TASK DIRECTIONS
Would you please set down the entries below exactly as shown?

INFORMATION SHOWN

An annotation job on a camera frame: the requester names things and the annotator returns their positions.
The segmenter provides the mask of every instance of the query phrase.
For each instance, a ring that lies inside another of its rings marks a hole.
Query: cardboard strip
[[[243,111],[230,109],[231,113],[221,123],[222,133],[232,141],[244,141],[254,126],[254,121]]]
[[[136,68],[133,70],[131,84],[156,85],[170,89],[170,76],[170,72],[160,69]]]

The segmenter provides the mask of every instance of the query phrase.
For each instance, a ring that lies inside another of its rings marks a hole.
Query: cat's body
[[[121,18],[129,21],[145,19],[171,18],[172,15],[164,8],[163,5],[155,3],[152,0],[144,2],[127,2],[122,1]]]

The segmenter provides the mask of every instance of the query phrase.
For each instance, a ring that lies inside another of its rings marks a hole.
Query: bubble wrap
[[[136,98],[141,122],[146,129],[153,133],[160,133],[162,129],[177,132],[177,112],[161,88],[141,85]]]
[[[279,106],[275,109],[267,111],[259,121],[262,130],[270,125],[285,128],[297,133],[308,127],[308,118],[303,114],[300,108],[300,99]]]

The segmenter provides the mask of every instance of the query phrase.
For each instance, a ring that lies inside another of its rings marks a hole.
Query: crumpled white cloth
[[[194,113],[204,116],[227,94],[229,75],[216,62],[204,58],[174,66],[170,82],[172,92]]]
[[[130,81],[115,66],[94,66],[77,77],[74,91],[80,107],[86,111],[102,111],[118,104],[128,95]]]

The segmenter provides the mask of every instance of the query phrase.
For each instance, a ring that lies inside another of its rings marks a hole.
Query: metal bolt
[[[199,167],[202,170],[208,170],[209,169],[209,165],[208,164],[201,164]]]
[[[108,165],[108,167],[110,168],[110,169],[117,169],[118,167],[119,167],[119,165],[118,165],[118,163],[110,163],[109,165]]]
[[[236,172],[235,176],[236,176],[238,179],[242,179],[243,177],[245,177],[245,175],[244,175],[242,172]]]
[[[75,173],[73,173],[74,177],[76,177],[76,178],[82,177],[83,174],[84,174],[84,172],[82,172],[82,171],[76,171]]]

SOLUTION FOR THIS PROBLEM
An annotation job on a camera frame: the requester names things and the annotator returns their positions.
The segmenter provides the mask of every instance of the query phrase.
For each instance, a ring that lies inside another of its rings marks a hole.
Query: cardboard strip
[[[243,111],[230,109],[231,113],[221,123],[222,133],[232,141],[244,141],[254,126],[254,121]]]
[[[136,68],[133,70],[131,84],[156,85],[170,89],[170,76],[170,72],[160,69]]]

The segmenter provides the mask of every instance of the query phrase.
For each instance, a ring that lies inside another of its rings marks a hole.
Query: cat's body
[[[121,18],[129,21],[145,19],[171,18],[172,15],[164,8],[163,5],[155,3],[152,0],[144,2],[127,2],[122,1]]]

The segmenter provides the mask of every instance of the query phrase.
For each instance, a ring that lies inside another of its rings marks a hole.
Query: bubble wrap
[[[136,98],[141,122],[146,129],[153,133],[160,133],[162,129],[177,132],[177,112],[161,88],[141,85]]]
[[[279,106],[275,109],[267,111],[259,121],[262,130],[270,125],[285,128],[297,133],[308,127],[308,118],[303,114],[300,108],[300,99]]]

The segmenter provides the mask of every instance of the query phrase.
For each instance, a ring that lies inside another of its rings marks a hole.
Query: crumpled white cloth
[[[194,113],[204,116],[227,94],[229,75],[216,62],[204,58],[174,66],[170,82],[172,92]]]
[[[130,81],[115,66],[94,66],[77,77],[74,91],[80,107],[86,111],[102,111],[118,104],[128,95]]]

The segmenter provides the mask of every instance of the query phrase.
For each instance, a ring that lies inside another of its rings marks a hole.
Query: metal bolt
[[[199,167],[202,170],[208,170],[209,169],[209,165],[208,164],[201,164]]]
[[[108,165],[108,167],[110,168],[110,169],[117,169],[118,167],[119,167],[119,165],[118,165],[118,163],[110,163],[109,165]]]
[[[236,172],[235,176],[236,176],[238,179],[242,179],[243,177],[245,177],[245,175],[244,175],[242,172]]]
[[[75,173],[73,173],[74,177],[76,177],[76,178],[82,177],[83,174],[84,174],[84,172],[82,172],[82,171],[76,171]]]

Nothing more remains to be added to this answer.